The Oil and Natural Gas Corp has deferred investments in Imperial Energy Plc to raise crude oil production and will rather consolidate the western Siberian operations of the UK-based firm it acquired recently.
ONGC Videsh Ltd, which earlier this month delisted Imperial from the London Stock Exchange after the $2.1 billion acquisition, was to invest about $1.5 billion in raising output to 35,000 barrels per day by the year end.
"We have decided to do analytical and consolidation studies rather than investing more in raising output," ONGC chairman and manging director and OVL chairman R S Sharma told reporters on the sidelines of the CII annual conference in New Delhi.

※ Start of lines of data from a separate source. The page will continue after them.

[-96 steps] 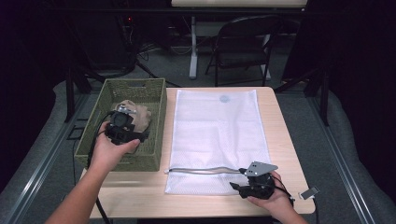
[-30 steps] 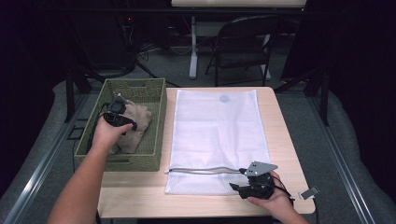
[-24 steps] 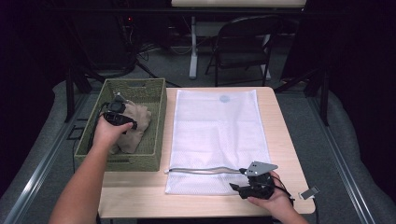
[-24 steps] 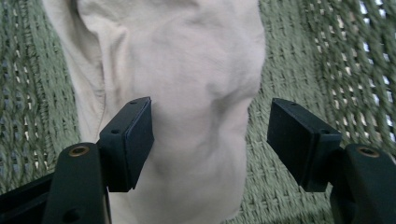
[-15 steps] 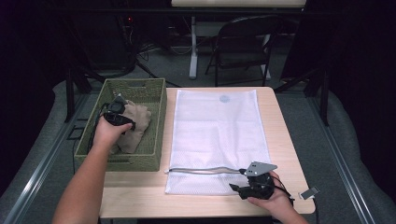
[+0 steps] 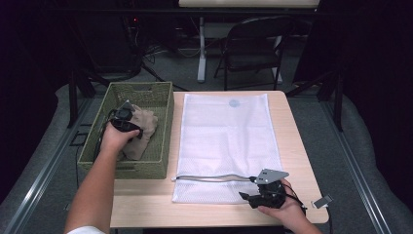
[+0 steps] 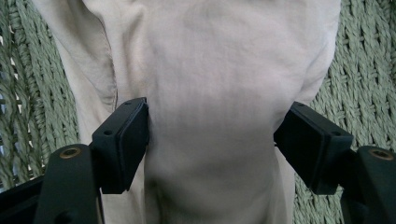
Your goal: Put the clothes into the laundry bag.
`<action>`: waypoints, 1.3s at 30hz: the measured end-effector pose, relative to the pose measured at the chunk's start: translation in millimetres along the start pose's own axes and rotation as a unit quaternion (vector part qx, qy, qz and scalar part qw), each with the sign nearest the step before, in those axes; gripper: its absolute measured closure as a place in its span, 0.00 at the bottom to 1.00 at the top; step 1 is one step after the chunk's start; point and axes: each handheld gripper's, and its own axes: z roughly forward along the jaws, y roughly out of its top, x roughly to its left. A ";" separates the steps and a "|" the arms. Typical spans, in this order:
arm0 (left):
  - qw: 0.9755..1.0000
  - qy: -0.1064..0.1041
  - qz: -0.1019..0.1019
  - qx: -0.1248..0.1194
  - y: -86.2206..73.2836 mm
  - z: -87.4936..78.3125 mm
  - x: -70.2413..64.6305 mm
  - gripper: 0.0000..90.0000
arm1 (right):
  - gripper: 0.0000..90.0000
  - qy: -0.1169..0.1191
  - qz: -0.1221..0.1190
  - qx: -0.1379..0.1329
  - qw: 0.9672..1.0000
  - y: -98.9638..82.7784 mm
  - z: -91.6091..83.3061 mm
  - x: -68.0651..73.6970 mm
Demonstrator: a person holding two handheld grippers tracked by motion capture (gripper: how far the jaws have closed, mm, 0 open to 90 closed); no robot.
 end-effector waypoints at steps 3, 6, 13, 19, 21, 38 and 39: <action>1.000 -0.001 -0.001 -0.003 0.5 1.3 1.4 0.29 | 0.36 0.000 0.001 0.001 1.000 0.0 -0.4 -0.2; 1.000 -0.002 0.002 -0.004 0.7 3.1 2.4 0.28 | 0.36 -0.001 0.001 0.001 1.000 -0.1 -0.3 -0.3; 1.000 0.007 0.025 -0.004 -0.2 9.0 -1.0 0.24 | 0.36 -0.002 0.002 0.000 1.000 -0.3 0.2 0.1; 1.000 0.010 0.021 -0.005 -0.8 10.4 0.4 0.21 | 0.36 0.001 -0.001 0.002 1.000 -0.7 0.5 -0.1; 1.000 0.009 0.017 -0.002 -0.8 11.4 1.0 0.20 | 0.36 0.000 -0.002 0.004 1.000 -0.7 0.5 0.0; 1.000 0.017 0.019 -0.006 -2.2 19.0 -2.0 0.13 | 0.36 0.008 -0.006 0.008 1.000 -1.4 2.0 0.3; 1.000 0.019 0.015 -0.006 -2.7 19.3 -2.3 0.13 | 0.36 0.008 -0.006 0.008 1.000 -1.4 2.0 0.3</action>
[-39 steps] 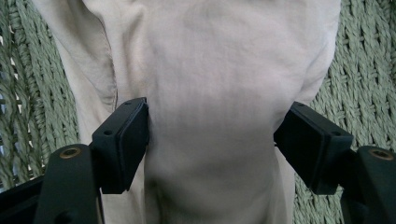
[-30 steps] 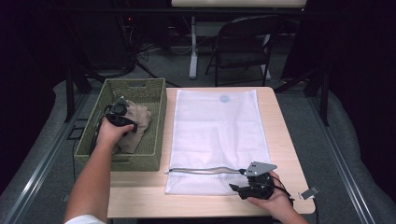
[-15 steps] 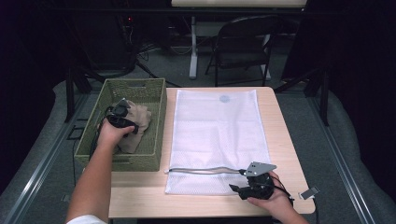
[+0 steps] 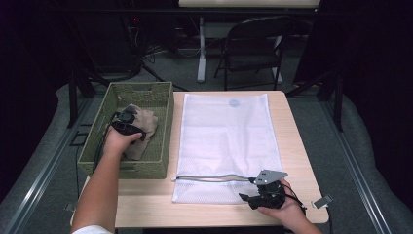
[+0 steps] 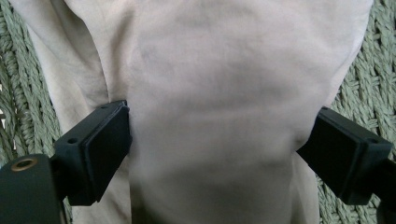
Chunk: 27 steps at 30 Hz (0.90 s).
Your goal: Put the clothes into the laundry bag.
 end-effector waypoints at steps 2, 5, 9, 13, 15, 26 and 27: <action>1.000 -0.002 -0.022 -0.006 -2.9 0.9 0.3 0.13 | 0.36 0.000 -0.001 0.000 1.000 -0.2 0.4 0.3; 0.999 -0.006 -0.036 -0.005 -5.5 1.6 2.3 0.11 | 0.36 0.001 -0.005 0.003 1.000 -0.1 0.3 0.6; 0.999 -0.006 -0.031 -0.009 -6.5 2.5 2.4 0.11 | 0.36 0.004 -0.006 0.003 1.000 0.0 0.5 1.0; 1.000 0.001 -0.016 -0.007 -7.6 4.5 -0.2 0.10 | 0.36 0.005 -0.006 0.003 1.000 -0.2 0.8 1.3; 1.000 0.004 -0.012 -0.003 -7.3 5.0 -1.5 0.09 | 0.36 0.005 -0.006 0.005 1.000 -0.2 0.9 1.4; 0.999 0.032 0.014 0.013 -5.9 11.9 -12.0 0.00 | 0.36 0.004 -0.009 0.008 1.000 -0.4 1.0 1.5; 0.999 0.030 0.015 0.013 -5.8 11.5 -11.1 0.01 | 0.36 0.006 -0.009 0.010 1.000 -0.4 0.9 1.4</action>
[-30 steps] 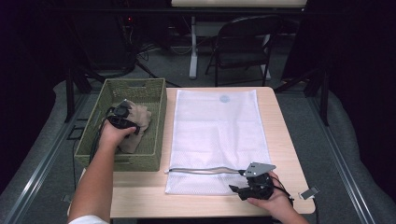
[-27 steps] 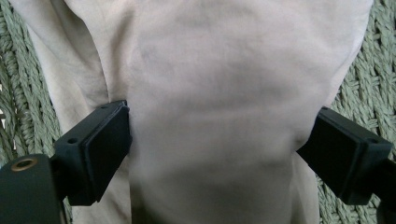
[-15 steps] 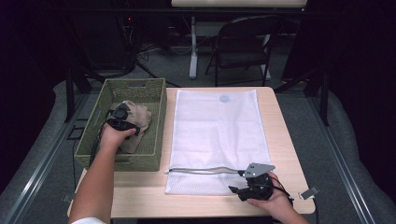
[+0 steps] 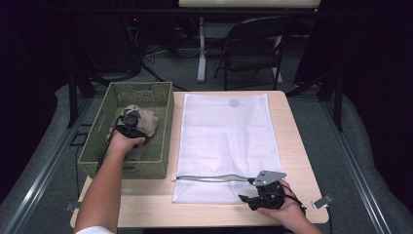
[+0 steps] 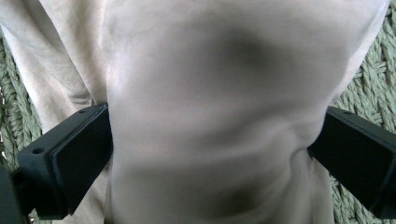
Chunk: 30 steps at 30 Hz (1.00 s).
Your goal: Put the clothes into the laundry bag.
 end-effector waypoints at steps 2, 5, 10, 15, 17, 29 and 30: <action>1.000 -0.003 -0.002 -0.001 -0.2 -0.3 0.9 0.02 | 0.36 0.000 -0.001 -0.001 1.000 -0.1 0.1 0.1; 1.000 -0.002 -0.003 -0.002 -0.2 -1.1 2.0 0.05 | 0.36 0.001 -0.001 0.000 1.000 -0.1 0.1 0.0; 1.000 -0.008 -0.009 -0.005 -0.9 -5.2 7.9 0.17 | 0.36 0.001 -0.001 0.001 1.000 -0.2 0.6 0.2; 1.000 -0.014 -0.017 -0.012 -2.2 -7.9 13.5 0.27 | 0.36 0.003 -0.002 0.001 1.000 -0.2 1.1 0.3; 1.000 -0.017 -0.020 -0.013 -2.4 -9.2 16.2 0.34 | 0.36 0.001 -0.001 0.001 1.000 -0.3 1.2 0.2; 1.000 -0.010 -0.024 -0.018 -2.6 -16.4 20.4 0.52 | 0.36 0.004 -0.001 0.003 1.000 -0.6 2.8 0.5; 0.999 -0.011 -0.025 -0.020 -2.8 -17.1 21.1 0.52 | 0.36 0.004 -0.001 0.003 1.000 -0.6 3.0 0.4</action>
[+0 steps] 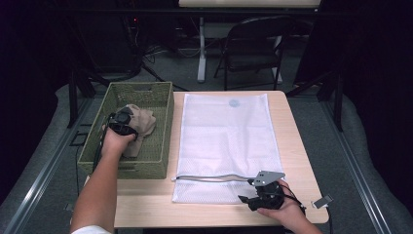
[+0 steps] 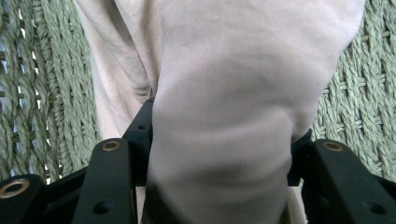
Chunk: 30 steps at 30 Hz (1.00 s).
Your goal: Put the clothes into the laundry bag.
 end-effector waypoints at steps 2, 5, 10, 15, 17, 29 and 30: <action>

Pumping in more money to raise output had become unattractive after $100 a barrel was shaved off crude oil prices since August 2008, when OVL had bid for the Imperial, he said.
"Production level will be lower than the previously targeted," he said. "We want to conserve the resources for better oil prices (in future)."
Imperial had projected crude output to rise to 25,000 bpd (1.25 million tonnes a year) by end of 2008 but actual production was hovering around 7,000 bpd. This was to increase to 35,000 bpd (1.75 million tons) by end 2009. It is currently around 10,000 bpd.
Sharma said the will conduct field studies and do preparatory work for ramping up output in 2010.